The charismatic preacher first glimpsed Han Hak Ja, the daughter of his cook, when she was just 14 years old. They met again three years later, and he announced they would wed the next day. Moon was determined to make his new bride pay for Eve’s original sin, keeping her under virtual house arrest in a “believer’s annex” until she turned 20. He sought “absolute obedience” from his second wife, ordering her to cut contact with her family so she could devote herself fully to the church. Soon the couple welcomed the first of their 14 children, and Moon moved the family to an estate in New York’s Hudson River Valley.
When the self-proclaimed messiah passed away at 92 in 2012, Han became the heir apparent after efforts to groom their “sinless” children failed. Their firstborn son, Hyo-jin, was disgraced when his ex-wife published a book in 1998 painting him as a coke and porn addict. Hyo-jin’s sister Un-jin defended the book, and he died from a heart attack a decade later. His was the fourth death among Han’s children: She lost a child in infancy and two sons to a car accident and suicide in 1984 and 1999. Some viewed daughter In-jin as a possible successor despite the Confucian-Christian penchant for male leadership, but she retired from public life in 2012 following her divorce and remarriage.
Hyun-jin and Hyung-jin, both Harvard grads and both leading contenders for control of the family empire, are estranged from their mother, according to a church insider who spoke on the condition of anonymity. Hyun-jin is being sued for allegedly embezzling millions of dollars in church funds. Hyung-jin, stripped of all leadership roles after his father died, was exiled by his mother to northeast Pennsylvania, where he started the Unification Sanctuary. Neither responded to requests for comments.
Eager to steer clear of scandals that have engulfed many of her children, Han retreated to the country outside Seoul.
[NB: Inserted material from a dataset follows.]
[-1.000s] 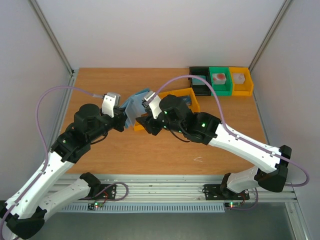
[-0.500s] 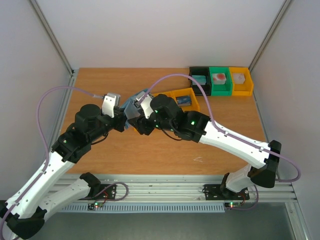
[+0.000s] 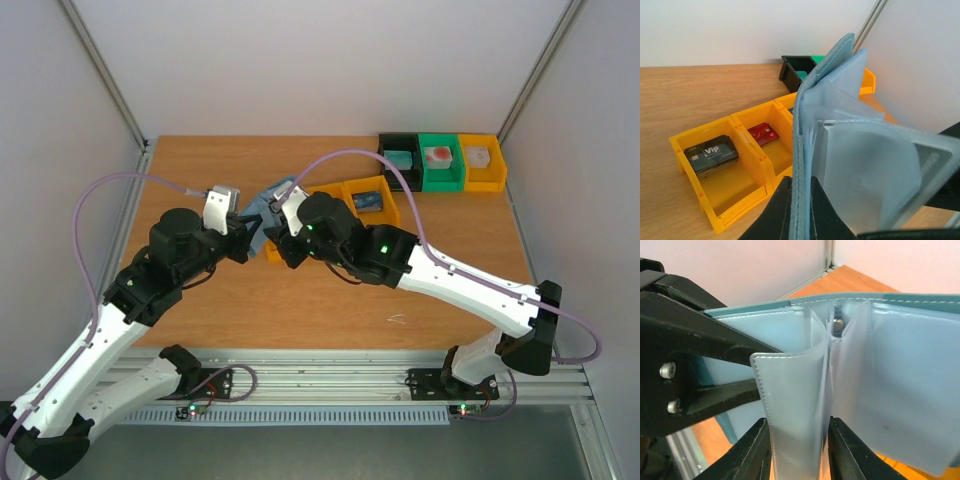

Having raised her family in opulence in upstate New York, she was quick to blame the fall of her holy children on Americans’ excess and permissive ways. And, after five decades enjoying a privileged position as the first lady of the Unification Church, meeting world leaders from Mikhail Gorbachev to North Korea’s Kim Il-sung and delivering speeches at the U.N. and Capitol Hill, she is now content, at 74 years old, to be worshipped by followers as the “co-messiah.”
And, in service of her husband’s mission to help rebuild humankind, Han has distilled more than 500 books of Moon’s writings and speeches into three volumes, according to her close aide Kim Ki-hoon. Today, Kim adds, Han devotes more of her time to providing theological instruction for younger generations and less on global business interests, although she receives daily updates on and sets broad direction for her portfolio companies.
For lay believers such as Yamanaka Im, 57, from Japan, Han remains a shepherd. Baptized in the church in 1982 and wed to a Korean man in a mass ceremony in 1988, Im estimates she’s seen Han 20 times. She calls Han “patient” and “greedless” — even after enduring “a lot of hardship” — pointing out that Han sold her private jet and helicopter to benefit her educational foundation. “We just want our mother [Han] to rest now,” Im says. “She’s continuing what our father [Moon] couldn’t finish.”